Radiation and expanders
Your current situation is not rare. If radiation is not anticipated at the time of mastectomy, expanders can be placed. An experienced radiation oncologist should be able to radiate with an expander present. If there is an issue, your plastic surgeon can deflate the expander prior to radiation. However, not that you are undergoing radiation, I highly recommend you talk to your board certified palstic surgeon about replacing the expander with your own body's tissue. The complication rate is extremely high for expanders and implants after radiation because the tissue will no longer be pliable and leads to implant exposure and subsequent infection.
Expanders and radiation
It is not written in stone, but as a rule, expanders are not particularly recommended in the presence of radiation. I would avoid further surgery for 6-12 months following your radiation treatment and then consider replacing the expanders with your own tissue (commonly from the back or the abdomen).

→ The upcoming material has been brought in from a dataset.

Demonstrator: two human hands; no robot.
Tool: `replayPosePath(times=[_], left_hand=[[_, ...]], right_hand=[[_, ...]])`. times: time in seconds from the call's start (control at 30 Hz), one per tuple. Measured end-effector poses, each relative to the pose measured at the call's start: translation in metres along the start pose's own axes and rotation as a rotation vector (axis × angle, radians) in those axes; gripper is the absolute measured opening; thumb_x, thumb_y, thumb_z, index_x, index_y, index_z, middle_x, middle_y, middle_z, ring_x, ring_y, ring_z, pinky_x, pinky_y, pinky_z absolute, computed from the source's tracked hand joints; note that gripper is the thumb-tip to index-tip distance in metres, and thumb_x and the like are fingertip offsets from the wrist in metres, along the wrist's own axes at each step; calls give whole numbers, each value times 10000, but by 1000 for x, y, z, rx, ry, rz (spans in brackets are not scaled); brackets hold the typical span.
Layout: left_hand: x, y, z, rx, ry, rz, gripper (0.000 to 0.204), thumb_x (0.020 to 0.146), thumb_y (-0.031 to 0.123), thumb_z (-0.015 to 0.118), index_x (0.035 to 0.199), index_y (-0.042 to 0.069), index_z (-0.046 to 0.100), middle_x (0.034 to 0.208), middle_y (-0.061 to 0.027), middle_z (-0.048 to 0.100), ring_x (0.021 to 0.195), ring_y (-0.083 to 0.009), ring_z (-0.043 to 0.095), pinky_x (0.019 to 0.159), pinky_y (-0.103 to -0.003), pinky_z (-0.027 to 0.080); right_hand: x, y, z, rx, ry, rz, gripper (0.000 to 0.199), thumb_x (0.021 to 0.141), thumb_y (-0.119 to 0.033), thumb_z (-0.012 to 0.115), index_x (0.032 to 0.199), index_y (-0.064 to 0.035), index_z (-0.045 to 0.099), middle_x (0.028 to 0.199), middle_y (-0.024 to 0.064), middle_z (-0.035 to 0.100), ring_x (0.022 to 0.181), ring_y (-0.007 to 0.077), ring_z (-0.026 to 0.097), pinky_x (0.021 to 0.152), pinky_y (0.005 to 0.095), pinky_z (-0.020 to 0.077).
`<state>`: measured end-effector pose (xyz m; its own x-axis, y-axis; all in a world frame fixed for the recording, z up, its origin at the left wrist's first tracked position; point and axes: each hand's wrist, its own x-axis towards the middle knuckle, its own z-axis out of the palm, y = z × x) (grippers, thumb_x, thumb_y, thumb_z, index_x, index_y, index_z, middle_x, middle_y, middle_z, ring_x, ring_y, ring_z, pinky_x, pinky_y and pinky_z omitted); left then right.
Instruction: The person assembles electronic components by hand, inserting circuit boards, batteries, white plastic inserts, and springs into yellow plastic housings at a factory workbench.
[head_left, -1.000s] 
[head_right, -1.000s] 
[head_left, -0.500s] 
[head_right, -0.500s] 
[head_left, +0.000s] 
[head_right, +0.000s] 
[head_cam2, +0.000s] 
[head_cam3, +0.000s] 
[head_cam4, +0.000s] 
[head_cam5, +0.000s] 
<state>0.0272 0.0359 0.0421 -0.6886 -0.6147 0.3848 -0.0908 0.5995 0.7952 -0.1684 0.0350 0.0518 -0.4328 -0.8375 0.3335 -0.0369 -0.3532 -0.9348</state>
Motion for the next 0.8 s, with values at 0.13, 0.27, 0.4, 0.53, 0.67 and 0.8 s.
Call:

This sort of treatment is often long and may require several operations. This forum is no replacement for a face to face consultation with a plastic surgeon who you can trust to look after you and guide you through this. Good luck.
Expander and radiation
Implants are rarely recommended to be used alone in a radiated breast unless it is combined with another flap for coverage. To get more volume in a radiated field you need to use your own tissue. A TRAM flap is just one tool used in breast reconstruction. It sacrifices your stomach muscle but provides fat on a leash to your breast.. Another is a DIEP flap which also uses your belly tissue but does not sacrifice your stomach muscles. It essentially uses the same tissue that would be discarded in a tummy tuck but relocates the tissue to create a breast. A third option is the Latisimus flap (back muscle); its best use is along with an implant. These "autologous" tissue (your own tissue) can be used in any breast reconstruction. Women prefer it because it is their own tissue. It is also an excellent option for someone who has had radiation. You should consult with a plastic surgeon who offers all three of these methods as well as the implants, so that you have the best choice of options.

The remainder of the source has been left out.